- [SOURCE MATERIAL]
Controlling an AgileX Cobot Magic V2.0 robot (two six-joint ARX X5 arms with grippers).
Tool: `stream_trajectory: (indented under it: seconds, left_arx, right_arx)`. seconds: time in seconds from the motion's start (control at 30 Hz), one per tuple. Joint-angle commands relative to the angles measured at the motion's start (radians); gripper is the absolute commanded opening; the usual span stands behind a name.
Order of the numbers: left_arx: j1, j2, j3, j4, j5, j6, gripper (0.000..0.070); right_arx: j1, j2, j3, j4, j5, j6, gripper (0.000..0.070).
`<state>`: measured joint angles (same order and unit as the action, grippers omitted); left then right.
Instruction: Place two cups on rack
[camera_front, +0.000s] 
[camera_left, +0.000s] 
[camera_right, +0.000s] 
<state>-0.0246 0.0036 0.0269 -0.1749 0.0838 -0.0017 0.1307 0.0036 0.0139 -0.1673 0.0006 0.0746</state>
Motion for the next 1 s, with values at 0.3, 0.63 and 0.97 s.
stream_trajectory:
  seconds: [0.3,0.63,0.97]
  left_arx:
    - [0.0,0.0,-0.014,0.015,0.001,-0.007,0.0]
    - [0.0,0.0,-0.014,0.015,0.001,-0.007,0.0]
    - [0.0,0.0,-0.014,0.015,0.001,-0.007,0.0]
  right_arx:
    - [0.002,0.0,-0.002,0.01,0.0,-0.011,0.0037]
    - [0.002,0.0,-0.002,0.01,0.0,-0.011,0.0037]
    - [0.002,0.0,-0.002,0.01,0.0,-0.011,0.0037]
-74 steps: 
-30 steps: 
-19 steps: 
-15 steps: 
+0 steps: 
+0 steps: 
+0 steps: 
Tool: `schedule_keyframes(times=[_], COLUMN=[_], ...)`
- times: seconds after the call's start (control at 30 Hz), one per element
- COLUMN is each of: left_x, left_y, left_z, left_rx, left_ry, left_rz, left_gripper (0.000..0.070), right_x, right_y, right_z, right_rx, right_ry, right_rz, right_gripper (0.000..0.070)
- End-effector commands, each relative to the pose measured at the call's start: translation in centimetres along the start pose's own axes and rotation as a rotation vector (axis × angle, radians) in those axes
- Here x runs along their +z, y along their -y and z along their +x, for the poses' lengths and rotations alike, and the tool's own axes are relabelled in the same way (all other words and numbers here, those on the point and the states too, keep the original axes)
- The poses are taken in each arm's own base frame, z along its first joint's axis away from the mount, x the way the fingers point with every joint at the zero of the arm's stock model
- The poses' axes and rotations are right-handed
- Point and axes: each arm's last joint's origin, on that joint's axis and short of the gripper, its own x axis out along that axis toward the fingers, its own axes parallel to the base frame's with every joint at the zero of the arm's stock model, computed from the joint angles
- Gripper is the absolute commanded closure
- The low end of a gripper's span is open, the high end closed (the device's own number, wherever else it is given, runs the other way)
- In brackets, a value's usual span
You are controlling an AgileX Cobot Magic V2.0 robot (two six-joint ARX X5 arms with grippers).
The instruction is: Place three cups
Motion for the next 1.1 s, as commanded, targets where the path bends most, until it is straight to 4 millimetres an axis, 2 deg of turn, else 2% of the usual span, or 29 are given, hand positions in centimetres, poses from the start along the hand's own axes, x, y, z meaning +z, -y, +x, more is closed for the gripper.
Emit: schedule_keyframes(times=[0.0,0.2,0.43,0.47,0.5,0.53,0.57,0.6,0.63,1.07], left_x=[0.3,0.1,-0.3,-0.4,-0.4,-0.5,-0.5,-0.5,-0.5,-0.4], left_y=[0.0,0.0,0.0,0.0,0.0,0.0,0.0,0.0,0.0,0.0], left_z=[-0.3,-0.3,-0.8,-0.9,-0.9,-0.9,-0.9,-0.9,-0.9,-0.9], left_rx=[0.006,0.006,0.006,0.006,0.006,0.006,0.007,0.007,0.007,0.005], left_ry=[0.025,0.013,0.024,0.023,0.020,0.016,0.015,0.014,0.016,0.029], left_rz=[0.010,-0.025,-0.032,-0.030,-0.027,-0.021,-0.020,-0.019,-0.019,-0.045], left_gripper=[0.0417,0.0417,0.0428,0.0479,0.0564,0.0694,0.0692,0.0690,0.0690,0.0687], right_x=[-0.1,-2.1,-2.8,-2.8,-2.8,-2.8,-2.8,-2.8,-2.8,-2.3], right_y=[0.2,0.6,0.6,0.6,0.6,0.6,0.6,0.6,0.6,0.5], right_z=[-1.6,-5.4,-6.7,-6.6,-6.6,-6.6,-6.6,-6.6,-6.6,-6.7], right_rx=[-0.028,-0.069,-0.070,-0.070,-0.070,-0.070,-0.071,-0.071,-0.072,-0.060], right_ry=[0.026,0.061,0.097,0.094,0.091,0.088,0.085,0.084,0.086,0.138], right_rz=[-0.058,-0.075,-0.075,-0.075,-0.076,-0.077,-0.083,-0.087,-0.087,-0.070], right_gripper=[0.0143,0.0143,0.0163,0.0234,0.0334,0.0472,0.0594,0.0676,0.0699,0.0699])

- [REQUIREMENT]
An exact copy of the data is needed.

- [RESULT FOR THIS TASK]
Controlling an AgileX Cobot Magic V2.0 robot (two six-joint ARX X5 arms with grippers).
Tool: `stream_trajectory: (indented under it: seconds, left_arx, right_arx)`. seconds: time in seconds from the motion's start (control at 30 Hz), one per tuple. Joint-angle commands relative to the angles measured at the motion's start (radians); gripper is the absolute commanded opening; the usual span stands behind a name.
Order of the numbers: left_arx: j1, j2, j3, j4, j5, j6, gripper (0.000..0.070); right_arx: j1, j2, j3, j4, j5, j6, gripper (0.000..0.070).
`<state>`: measured joint angles (same order and unit as the action, grippers omitted); left then right.
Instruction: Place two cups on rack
[camera_front, +0.000s] 
[camera_left, +0.000s] 
[camera_right, +0.000s] 
<state>-0.0246 0.0036 0.0269 -0.1749 0.0838 -0.0017 0.1307 0.0036 0.0139 -0.1673 0.0006 0.0746</state>
Motion for the next 1 s, with values at 0.3, 0.63 and 0.97 s.
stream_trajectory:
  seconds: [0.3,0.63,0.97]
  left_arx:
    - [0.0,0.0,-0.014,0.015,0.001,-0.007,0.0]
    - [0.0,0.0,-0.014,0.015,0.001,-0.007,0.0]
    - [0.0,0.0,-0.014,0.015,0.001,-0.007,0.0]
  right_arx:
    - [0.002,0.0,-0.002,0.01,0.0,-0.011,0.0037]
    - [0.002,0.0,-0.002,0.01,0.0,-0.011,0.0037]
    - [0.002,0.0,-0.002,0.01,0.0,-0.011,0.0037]
-74 steps: 
-30 steps: 
-19 steps: 
-15 steps: 
+0 steps: 
+0 steps: 
+0 steps: 
Tool: `schedule_keyframes(times=[_], COLUMN=[_], ...)`
- times: seconds after the call's start (control at 30 Hz), one per element
- COLUMN is each of: left_x, left_y, left_z, left_rx, left_ry, left_rz, left_gripper (0.000..0.070), right_x, right_y, right_z, right_rx, right_ry, right_rz, right_gripper (0.000..0.070)
- End-effector commands, each relative to the pose measured at the call's start: translation in centimetres along the start pose's own axes and rotation as a rotation vector (axis × angle, radians) in those axes
- Here x runs along their +z, y along their -y and z along their +x, for the poses' lengths and rotations alike, and the tool's own axes are relabelled in the same way (all other words and numbers here, those on the point and the states too, keep the original axes)
- The poses are taken in each arm's own base frame, z along its first joint's axis away from the mount, x the way the fingers point with every joint at the zero of the arm's stock model
- The poses' axes and rotations are right-handed
- Point and axes: each arm's last joint's origin, on that joint's axis and short of the gripper, its own x axis out along that axis toward the fingers, its own axes parallel to the base frame's with every joint at the zero of the arm's stock model, computed from the joint angles
- Gripper is the absolute commanded closure
- The low end of a gripper's span is open, the high end closed (the device's own number, wherever else it is given, runs the other way)
- In brackets, a value's usual span
You are controlling an AgileX Cobot Magic V2.0 robot (two six-joint ARX X5 arms with grippers).
The instruction is: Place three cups
Motion for the next 1.1 s, as commanded, targets where the path bends most, until it is straight to 4 millimetres an axis, 2 deg of turn, else 2% of the usual span, or 29 are given, hand positions in centimetres, poses from the start along the hand's own axes, x, y, z meaning +z, -y, +x, more is closed for the gripper.
Emit: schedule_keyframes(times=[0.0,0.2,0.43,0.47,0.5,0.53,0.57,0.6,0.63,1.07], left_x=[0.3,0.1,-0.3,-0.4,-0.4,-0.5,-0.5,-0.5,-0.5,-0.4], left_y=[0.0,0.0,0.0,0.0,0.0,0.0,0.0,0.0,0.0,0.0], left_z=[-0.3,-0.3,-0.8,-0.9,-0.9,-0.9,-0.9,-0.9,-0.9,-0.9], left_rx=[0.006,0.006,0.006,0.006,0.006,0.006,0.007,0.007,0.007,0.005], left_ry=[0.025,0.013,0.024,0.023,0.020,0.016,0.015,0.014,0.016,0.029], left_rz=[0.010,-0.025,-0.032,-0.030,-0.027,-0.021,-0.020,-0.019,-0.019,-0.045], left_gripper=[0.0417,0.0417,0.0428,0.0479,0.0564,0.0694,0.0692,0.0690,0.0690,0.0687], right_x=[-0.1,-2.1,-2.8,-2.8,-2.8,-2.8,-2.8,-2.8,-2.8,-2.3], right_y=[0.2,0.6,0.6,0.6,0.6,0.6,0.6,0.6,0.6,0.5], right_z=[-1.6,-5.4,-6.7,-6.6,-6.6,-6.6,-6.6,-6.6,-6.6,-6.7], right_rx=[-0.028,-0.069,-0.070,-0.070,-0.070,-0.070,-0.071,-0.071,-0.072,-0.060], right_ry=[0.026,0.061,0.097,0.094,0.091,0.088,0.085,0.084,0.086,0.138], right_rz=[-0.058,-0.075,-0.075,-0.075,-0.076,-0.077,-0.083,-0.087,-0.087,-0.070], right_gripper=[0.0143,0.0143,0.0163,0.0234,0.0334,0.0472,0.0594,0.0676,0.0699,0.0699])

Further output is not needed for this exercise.